Twenty years after his suicide, Kurt Cobain has taken his place in the pantheon of rock’s most iconic figures — and the raw, serrated, and self-scorching soul he brought to his band’s music remains the standard by which grunge’s authenticity and aesthetic is measured. Pearl Jam’s Eddie Vedder and Soundgarden’s Chris Cornell were the music’s leonine, baritone-bellowing alpha males. And both singers, especially Vedder, have carved out long-running and lucrative careers as new-era classic rockers. Alice In Chains singer Layne Staley, who also met an early death from an overdose, was tragically similar to Weiland in his appetites and addictions.
But as an eye-catching showman and magnetic rock star of the old-school, the ultra-charismatic Weiland beat them all. At the time, many critics tended to dismiss Stone Temple Pilots and their hook-heavy, video-ready tunes as slickly commercial grunge-lite; too flashy and fun to be genuinely dark and despairing. Of course, we all found out soon enough that Scott Weiland’s life had its fair share of personal, actual drama, and more than likely a pretty heavy helping of some drug-induced despair as well.

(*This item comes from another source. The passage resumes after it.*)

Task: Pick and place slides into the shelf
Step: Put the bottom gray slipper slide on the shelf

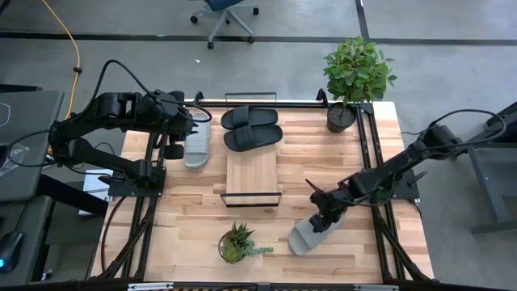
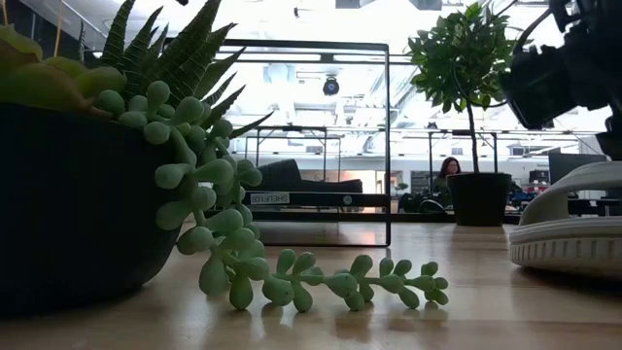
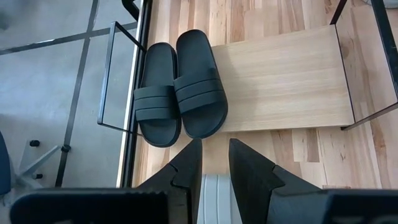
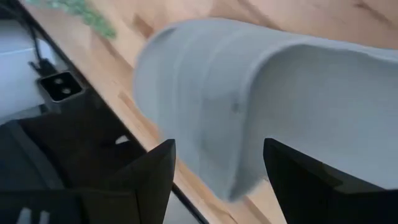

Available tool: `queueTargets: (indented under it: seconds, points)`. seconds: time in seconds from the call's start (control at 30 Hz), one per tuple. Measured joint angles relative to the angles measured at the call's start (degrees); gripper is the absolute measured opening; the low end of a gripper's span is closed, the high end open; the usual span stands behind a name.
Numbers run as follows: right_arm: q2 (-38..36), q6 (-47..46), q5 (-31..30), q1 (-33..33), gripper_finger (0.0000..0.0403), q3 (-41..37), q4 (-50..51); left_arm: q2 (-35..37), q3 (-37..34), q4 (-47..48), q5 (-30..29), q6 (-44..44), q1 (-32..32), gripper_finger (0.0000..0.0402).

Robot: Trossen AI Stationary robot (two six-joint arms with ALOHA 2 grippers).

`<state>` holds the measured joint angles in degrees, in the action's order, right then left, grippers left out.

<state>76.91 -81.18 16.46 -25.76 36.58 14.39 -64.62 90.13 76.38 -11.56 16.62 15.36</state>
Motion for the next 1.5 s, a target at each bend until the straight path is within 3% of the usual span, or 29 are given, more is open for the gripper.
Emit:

In contrast to so many of grunge’s deadly earnest frontmen whose act consisted of hanging stiffly on a microphone stand in masculine misery while looking constipated with the pain and torment of their lives, this shock-topped peacock knew how to move, dance, conjure and inhabit a personae and project outward. He understood that attitude is everything when it comes to owning a voice (in every sense of the word). His look was even more chameleon-like than his voice. There’s a reason that, when it came to style, presentation, and affect, the David Bowie comparisons persisted over the years; to those I would add T. Rex’s Marc Bolan — check out the track “Big Bang Baby” from Tiny Music to see what I mean — Mott The Hoople’s Ian Hunter; the Psychedelic Furs’ Richard Butler; and, depending on what he was into at the time, various members of the Sex Pistols.

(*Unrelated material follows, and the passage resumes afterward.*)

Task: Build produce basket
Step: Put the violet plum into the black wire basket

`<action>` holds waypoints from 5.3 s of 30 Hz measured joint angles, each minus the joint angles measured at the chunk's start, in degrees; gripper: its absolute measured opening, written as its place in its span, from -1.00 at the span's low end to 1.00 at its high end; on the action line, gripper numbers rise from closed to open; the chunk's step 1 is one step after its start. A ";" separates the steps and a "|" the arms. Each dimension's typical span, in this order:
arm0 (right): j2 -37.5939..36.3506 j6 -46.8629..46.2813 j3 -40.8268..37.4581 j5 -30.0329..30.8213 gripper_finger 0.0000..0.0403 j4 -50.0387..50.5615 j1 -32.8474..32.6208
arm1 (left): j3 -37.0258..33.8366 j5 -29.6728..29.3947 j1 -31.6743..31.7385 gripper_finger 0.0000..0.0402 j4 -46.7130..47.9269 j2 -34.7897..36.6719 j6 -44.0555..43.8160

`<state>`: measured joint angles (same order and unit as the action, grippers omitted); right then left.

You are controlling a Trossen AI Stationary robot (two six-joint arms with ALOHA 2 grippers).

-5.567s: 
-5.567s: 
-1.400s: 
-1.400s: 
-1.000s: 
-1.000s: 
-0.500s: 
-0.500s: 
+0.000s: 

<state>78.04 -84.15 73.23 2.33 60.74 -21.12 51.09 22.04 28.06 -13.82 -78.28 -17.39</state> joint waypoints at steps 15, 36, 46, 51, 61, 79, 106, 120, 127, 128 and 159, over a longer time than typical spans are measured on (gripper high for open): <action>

Weiland could sneer, he could growl, he could go low or reach high. And whether it was a case of misguided hubris or a genuine belief in his abilities (or a little of both), Weiland wasn’t afraid to try detours — into blues, into Doors covers, even into Christmas carols. To top it off, the guy also understood the importance of wardrobe and dressing for dinner — as opposed to merely pulling on a pair of baggy cargo shorts and beach flip-flops and just showing up for the gig. I was always ambivalent about the so-called grunge sound, and certainly its most overbearing practitioners. But I absolutely hated that uninspired by-product of the music: with precious few exceptions, the drab-flannel dudes in the grey grunge scene had no sense of style whatsoever.

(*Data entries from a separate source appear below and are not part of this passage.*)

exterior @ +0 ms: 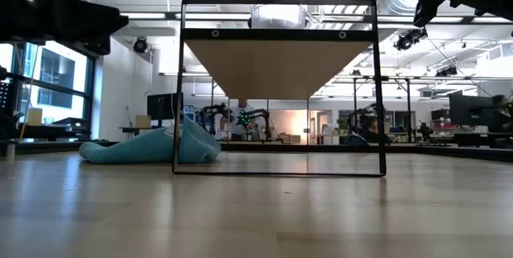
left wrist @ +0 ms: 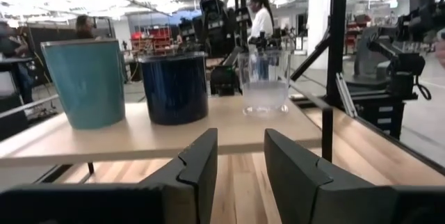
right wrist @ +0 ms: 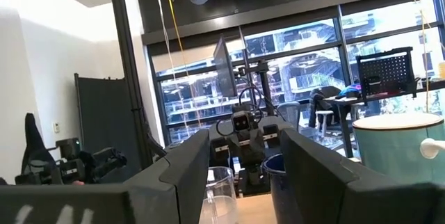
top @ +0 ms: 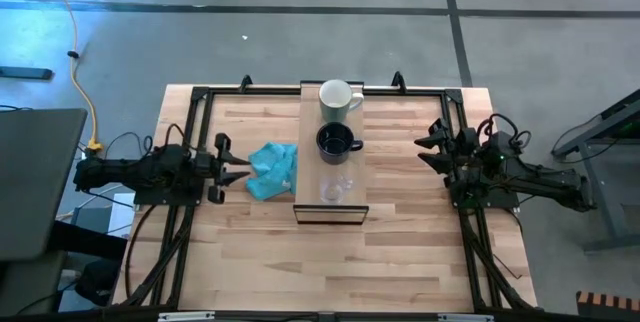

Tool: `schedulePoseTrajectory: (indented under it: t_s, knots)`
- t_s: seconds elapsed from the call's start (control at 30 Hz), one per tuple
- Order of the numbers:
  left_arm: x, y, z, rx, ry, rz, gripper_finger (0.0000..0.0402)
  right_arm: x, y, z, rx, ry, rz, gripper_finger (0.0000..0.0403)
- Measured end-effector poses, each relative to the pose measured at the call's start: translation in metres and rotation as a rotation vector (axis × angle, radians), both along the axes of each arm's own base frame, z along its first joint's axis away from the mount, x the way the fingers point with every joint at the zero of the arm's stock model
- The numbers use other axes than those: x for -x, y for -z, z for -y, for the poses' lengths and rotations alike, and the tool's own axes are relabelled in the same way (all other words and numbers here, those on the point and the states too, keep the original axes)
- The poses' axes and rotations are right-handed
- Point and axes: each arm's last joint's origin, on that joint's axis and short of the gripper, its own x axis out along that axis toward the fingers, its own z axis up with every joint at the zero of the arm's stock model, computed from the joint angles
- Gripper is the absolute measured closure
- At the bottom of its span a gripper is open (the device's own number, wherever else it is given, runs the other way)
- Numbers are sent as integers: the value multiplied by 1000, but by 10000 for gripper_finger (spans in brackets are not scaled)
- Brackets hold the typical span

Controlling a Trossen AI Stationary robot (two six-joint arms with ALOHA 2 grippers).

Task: Stack small to large cups/mugs on shelf
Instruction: Return to Home Position

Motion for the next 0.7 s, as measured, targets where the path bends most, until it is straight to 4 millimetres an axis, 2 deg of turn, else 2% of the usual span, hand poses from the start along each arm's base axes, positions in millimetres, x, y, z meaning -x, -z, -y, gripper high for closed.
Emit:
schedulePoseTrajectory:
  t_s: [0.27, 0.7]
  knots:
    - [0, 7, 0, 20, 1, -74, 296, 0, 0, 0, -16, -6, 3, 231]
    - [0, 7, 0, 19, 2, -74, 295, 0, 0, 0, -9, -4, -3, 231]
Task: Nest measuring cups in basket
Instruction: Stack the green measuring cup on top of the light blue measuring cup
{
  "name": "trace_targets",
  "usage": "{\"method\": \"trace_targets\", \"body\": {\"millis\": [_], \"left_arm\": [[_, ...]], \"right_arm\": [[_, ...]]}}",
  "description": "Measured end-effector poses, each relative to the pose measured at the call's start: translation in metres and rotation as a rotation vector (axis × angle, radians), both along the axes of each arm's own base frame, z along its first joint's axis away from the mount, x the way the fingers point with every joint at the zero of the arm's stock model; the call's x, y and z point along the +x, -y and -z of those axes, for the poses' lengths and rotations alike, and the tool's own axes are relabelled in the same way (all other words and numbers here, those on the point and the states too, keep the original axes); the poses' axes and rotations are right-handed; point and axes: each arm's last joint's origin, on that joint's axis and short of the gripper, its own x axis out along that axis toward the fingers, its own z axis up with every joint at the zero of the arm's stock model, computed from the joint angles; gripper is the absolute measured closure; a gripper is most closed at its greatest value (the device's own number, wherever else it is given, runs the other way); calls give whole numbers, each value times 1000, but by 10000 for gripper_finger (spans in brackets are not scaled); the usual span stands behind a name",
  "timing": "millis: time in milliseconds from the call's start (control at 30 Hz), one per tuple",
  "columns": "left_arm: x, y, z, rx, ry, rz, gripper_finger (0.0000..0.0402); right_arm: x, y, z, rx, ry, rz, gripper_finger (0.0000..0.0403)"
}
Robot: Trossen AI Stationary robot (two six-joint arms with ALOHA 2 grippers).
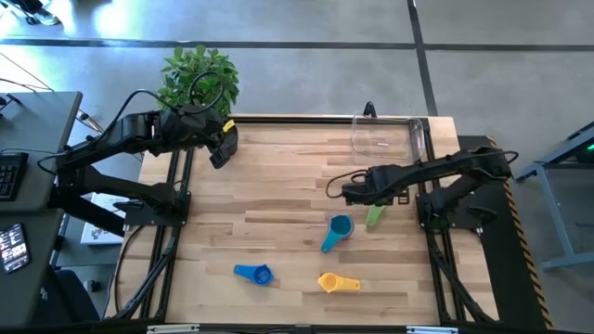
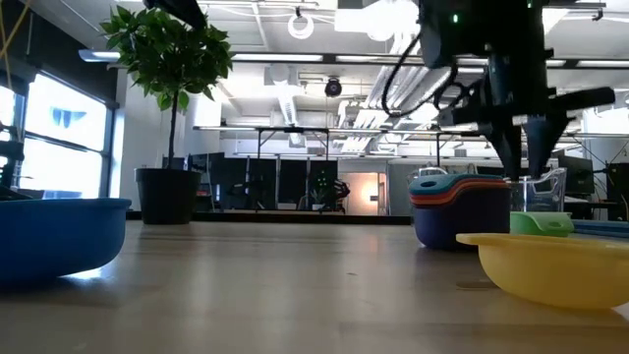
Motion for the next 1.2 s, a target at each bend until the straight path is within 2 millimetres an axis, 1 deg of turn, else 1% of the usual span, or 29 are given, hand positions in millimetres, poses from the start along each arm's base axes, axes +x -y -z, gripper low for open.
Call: {"method": "trace_targets", "body": {"millis": [133, 267, 600, 733, 1033, 1133, 1200], "left_arm": [[0, 0, 0, 3, 1, -3, 328], [1, 0, -1, 7, 12, -6, 328], [3, -1, -4, 16, 47, -8, 328], [3, -1, -4, 21, 45, -13, 328], [2, -2, -4, 43, 39, -40, 328], [2, -2, -4, 46, 38, -44, 328], [2, -2, -4, 46, 38, -44, 328]], "right_arm": [[-4, 12, 16, 50, -4, -34, 297], [-3, 22, 26, 53, 36, -50, 297], [-2, 39, 29, 53, 48, -92, 297], [-1, 41, 33, 83, 38, -92, 297], [6, 37, 46, 123, 13, -102, 297], [7, 37, 50, 136, -3, -100, 307], [8, 36, 51, 143, -1, -100, 323]]}}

I also wasn’t sold on STP, but they were a tight, muscular band, and Weiland, as its focal point and visual signature, resonated with fans — lots of them. STP won a Grammy for its hit single “Plush,” from the group’s 1992 debut, Core (with Velvet Revolver, a hard rock supergroup that also included Guns N’ Roses guitarist Slash, G N’ R bassist Duff McKagan, G N’ R/Cult drummer Matt Sorum, and Wasted Youth guitarist Dave Kushner, Weiland would win another statue a decade later for the song “Slither”). The band’s second album, Purple, released in 1994, sold a whopping six million copies and spawned the hits “Big Empty,” “Vasoline,” and “Interstate Love Song,” among others.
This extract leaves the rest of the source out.